_What to produce_
Two lines in the data below mark the range: the one with "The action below" and the one with "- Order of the". Return both, along with every line between them, exactly.

_Information given_
———

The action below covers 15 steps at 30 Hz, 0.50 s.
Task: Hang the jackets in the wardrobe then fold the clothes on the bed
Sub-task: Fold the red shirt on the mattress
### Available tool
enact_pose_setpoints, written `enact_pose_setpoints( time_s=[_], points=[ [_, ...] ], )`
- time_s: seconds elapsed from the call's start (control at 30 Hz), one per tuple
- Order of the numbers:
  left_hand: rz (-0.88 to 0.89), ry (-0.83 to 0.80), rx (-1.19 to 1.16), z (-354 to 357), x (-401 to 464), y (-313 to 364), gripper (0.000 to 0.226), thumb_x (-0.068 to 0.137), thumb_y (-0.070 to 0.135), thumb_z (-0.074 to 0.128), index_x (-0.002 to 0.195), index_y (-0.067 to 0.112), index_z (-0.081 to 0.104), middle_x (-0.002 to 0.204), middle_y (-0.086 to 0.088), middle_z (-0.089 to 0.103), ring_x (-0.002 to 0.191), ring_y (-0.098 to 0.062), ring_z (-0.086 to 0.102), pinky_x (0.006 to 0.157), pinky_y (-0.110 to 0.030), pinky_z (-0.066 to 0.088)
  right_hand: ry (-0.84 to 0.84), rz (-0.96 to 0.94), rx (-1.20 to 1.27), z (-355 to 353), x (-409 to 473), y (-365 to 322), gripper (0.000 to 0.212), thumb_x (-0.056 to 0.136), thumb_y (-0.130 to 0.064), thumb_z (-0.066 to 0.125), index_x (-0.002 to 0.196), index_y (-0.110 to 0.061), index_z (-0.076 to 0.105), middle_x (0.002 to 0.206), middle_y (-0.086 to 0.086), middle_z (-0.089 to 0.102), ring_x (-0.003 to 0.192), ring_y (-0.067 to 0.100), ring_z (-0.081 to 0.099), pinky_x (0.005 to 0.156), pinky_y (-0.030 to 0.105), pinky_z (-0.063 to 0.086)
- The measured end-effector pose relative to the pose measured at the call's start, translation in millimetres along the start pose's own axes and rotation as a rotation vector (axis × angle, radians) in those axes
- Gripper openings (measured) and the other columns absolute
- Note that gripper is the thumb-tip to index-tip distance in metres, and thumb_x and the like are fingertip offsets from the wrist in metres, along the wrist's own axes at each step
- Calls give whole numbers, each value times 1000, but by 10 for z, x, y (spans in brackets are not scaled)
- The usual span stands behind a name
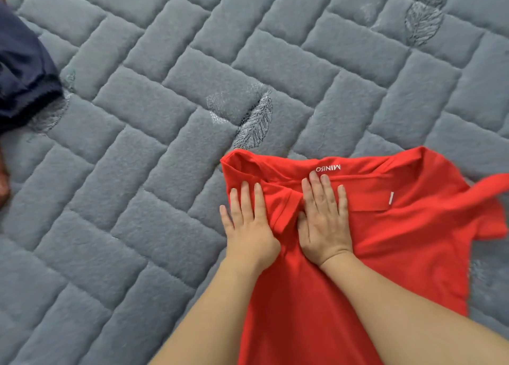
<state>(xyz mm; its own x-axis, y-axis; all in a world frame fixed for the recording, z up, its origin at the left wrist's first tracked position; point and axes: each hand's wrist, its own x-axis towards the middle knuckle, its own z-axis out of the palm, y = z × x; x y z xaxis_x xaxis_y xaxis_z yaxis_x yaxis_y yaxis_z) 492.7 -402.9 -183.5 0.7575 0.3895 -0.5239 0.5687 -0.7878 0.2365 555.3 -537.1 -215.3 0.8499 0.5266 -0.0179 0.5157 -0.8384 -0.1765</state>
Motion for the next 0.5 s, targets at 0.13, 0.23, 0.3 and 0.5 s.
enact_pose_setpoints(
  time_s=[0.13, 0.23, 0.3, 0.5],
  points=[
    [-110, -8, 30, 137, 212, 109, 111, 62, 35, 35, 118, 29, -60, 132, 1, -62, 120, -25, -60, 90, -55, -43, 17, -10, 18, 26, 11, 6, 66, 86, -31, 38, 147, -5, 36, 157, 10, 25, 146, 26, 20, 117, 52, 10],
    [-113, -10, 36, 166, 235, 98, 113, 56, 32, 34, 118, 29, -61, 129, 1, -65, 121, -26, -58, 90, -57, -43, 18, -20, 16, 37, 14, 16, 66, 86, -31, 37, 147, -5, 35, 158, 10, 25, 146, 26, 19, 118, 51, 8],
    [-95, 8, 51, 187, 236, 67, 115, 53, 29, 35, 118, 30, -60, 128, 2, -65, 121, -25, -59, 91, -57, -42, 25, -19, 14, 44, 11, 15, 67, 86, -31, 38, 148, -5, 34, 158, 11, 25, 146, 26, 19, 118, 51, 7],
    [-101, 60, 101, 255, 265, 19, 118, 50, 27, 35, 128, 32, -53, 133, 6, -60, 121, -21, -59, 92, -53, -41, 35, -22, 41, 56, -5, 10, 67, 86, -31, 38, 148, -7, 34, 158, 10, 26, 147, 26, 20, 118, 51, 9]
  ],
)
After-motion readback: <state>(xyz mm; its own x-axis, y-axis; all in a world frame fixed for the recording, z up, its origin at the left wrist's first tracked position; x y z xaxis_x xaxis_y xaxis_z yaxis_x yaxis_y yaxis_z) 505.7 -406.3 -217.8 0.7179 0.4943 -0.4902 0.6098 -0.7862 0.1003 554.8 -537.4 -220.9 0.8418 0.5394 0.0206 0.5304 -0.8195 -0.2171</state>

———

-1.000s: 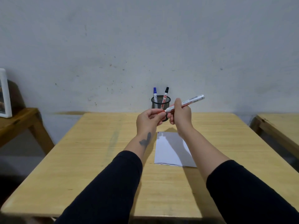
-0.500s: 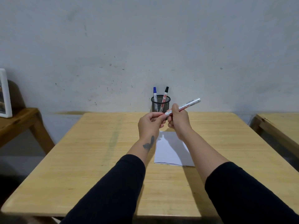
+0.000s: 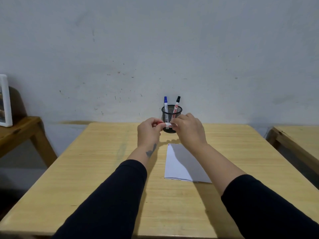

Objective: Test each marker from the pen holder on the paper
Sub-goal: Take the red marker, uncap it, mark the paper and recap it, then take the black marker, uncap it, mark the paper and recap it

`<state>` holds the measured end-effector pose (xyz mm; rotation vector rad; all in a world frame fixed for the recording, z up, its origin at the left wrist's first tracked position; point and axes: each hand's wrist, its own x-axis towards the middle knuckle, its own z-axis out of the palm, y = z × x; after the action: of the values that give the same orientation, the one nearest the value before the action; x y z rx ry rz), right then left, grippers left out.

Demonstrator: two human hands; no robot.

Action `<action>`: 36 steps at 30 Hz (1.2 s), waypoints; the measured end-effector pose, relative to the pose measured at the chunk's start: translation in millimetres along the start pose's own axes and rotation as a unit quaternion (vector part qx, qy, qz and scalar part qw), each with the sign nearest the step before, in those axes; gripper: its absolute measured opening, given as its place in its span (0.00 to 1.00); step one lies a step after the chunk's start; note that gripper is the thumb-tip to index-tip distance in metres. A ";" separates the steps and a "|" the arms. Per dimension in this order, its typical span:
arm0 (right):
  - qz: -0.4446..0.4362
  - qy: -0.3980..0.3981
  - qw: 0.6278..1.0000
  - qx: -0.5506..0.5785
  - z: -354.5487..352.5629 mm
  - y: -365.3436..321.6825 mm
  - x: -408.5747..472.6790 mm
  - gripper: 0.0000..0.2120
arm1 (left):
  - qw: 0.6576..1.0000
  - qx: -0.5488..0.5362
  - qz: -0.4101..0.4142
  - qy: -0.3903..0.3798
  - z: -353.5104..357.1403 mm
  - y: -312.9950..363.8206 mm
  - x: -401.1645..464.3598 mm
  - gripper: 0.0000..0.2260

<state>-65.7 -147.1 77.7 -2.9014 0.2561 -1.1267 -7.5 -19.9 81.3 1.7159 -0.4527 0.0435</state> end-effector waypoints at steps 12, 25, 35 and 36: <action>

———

_Answer below_
The action below covers 15 steps at 30 Hz, 0.50 s.
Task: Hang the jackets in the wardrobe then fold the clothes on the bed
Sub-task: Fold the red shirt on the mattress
### Available tool
enact_pose_setpoints, written `enact_pose_setpoints( time_s=[_], points=[ [_, ...] ], )`
- time_s: seconds elapsed from the call's start (control at 30 Hz), one per tuple
- Order of the numbers:

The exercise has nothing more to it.